GOAL OF THE EXERCISE:
Because the material must be preserved as it stands, copy every line exactly.

PROVIDED MATERIAL:

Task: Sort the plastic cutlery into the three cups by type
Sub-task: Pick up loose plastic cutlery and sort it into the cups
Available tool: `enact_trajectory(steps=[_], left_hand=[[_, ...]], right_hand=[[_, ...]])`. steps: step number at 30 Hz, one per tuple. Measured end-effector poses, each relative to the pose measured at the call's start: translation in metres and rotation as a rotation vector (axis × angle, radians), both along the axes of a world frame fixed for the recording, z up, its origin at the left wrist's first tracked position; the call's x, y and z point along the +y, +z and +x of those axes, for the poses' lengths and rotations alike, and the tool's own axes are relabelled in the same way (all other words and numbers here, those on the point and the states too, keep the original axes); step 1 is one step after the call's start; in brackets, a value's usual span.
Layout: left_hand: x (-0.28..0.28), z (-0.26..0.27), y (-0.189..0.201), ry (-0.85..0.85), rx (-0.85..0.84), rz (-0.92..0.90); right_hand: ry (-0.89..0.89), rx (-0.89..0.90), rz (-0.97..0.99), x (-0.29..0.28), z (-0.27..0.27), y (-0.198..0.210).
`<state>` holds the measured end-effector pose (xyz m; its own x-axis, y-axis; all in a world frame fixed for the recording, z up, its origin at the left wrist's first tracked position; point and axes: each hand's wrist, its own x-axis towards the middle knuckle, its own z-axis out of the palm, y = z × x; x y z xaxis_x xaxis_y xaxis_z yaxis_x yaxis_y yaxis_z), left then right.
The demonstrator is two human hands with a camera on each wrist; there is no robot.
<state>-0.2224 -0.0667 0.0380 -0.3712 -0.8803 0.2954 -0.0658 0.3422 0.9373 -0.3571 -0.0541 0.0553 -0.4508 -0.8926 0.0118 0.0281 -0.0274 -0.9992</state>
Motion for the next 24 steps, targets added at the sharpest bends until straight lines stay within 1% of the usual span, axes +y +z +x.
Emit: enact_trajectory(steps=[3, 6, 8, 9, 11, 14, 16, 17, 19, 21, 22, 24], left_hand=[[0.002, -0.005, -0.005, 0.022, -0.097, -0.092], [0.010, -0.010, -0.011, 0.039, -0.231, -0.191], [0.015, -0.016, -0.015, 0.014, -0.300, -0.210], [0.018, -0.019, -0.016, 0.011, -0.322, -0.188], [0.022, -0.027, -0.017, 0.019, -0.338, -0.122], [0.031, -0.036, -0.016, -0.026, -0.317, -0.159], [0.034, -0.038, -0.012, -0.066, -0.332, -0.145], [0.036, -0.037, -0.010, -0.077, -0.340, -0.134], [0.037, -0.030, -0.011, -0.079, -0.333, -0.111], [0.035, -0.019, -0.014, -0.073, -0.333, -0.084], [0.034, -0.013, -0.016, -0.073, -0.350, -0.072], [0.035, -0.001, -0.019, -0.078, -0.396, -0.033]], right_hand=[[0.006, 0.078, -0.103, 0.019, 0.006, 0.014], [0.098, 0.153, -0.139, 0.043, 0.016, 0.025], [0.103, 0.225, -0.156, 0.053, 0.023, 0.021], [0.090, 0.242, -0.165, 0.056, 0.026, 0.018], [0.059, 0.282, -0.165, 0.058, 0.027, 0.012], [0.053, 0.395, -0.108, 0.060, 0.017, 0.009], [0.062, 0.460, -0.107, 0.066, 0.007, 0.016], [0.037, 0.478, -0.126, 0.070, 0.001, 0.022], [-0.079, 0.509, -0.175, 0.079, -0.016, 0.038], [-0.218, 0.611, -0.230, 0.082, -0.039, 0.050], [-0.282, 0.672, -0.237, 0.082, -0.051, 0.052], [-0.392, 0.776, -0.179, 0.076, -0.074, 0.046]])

RESULT:
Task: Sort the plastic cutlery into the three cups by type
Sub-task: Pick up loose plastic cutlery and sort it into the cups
Available tool: `enact_trajectory(steps=[_], left_hand=[[_, ...]], right_hand=[[_, ...]])`. steps: step number at 30 Hz, one per tuple. Measured end-effector poses, each relative to the pose measured at the call's start: translation in metres and rotation as a rotation vector (axis × angle, radians), both along the axes of a world frame fixed for the recording, z up, its origin at the left wrist's first tracked position; the call's x, y and z point along the +y, +z and +x of those axes, for the poses' lengths and rotations alike, and the tool's own axes are relabelled in the same way (all other words and numbers here, those on the point and the states too, keep the original axes); step 1 is one step after the call's start; in brackets, a value's usual span.
Layout: left_hand: x (-0.28..0.28), z (-0.26..0.27), y (-0.189..0.201), ry (-0.85..0.85), rx (-0.85..0.84), rz (-0.92..0.90); right_hand: ry (-0.89..0.89), rx (-0.89..0.90), rz (-0.97..0.99), x (-0.29..0.28), z (-0.27..0.27), y (-0.198..0.210).
`<state>` holds the measured end-effector pose (xyz m; its own x-axis, y-axis; all in a world frame fixed for the recording, z up, its origin at the left wrist's first tracked position; point and axes: each hand's wrist, its own x-axis towards the middle knuckle, its own z-axis out of the palm, y = z × x; x y z xaxis_x xaxis_y xaxis_z yaxis_x yaxis_y yaxis_z), left then right.
The demonstrator is two human hands with a camera on each wrist; there is no robot.
<state>-0.2224 -0.0667 0.0380 -0.3712 -0.8803 0.2954 -0.0658 0.3422 0.9373 -0.3571 -0.0541 0.0553 -0.4508 -0.8926 0.0118 0.0281 -0.0274 -0.9992</state>
Motion for the next 24 steps, targets added at the sharpest bends until straight lines stay within 1% of the usual span, axes +y +z +x.
Emit: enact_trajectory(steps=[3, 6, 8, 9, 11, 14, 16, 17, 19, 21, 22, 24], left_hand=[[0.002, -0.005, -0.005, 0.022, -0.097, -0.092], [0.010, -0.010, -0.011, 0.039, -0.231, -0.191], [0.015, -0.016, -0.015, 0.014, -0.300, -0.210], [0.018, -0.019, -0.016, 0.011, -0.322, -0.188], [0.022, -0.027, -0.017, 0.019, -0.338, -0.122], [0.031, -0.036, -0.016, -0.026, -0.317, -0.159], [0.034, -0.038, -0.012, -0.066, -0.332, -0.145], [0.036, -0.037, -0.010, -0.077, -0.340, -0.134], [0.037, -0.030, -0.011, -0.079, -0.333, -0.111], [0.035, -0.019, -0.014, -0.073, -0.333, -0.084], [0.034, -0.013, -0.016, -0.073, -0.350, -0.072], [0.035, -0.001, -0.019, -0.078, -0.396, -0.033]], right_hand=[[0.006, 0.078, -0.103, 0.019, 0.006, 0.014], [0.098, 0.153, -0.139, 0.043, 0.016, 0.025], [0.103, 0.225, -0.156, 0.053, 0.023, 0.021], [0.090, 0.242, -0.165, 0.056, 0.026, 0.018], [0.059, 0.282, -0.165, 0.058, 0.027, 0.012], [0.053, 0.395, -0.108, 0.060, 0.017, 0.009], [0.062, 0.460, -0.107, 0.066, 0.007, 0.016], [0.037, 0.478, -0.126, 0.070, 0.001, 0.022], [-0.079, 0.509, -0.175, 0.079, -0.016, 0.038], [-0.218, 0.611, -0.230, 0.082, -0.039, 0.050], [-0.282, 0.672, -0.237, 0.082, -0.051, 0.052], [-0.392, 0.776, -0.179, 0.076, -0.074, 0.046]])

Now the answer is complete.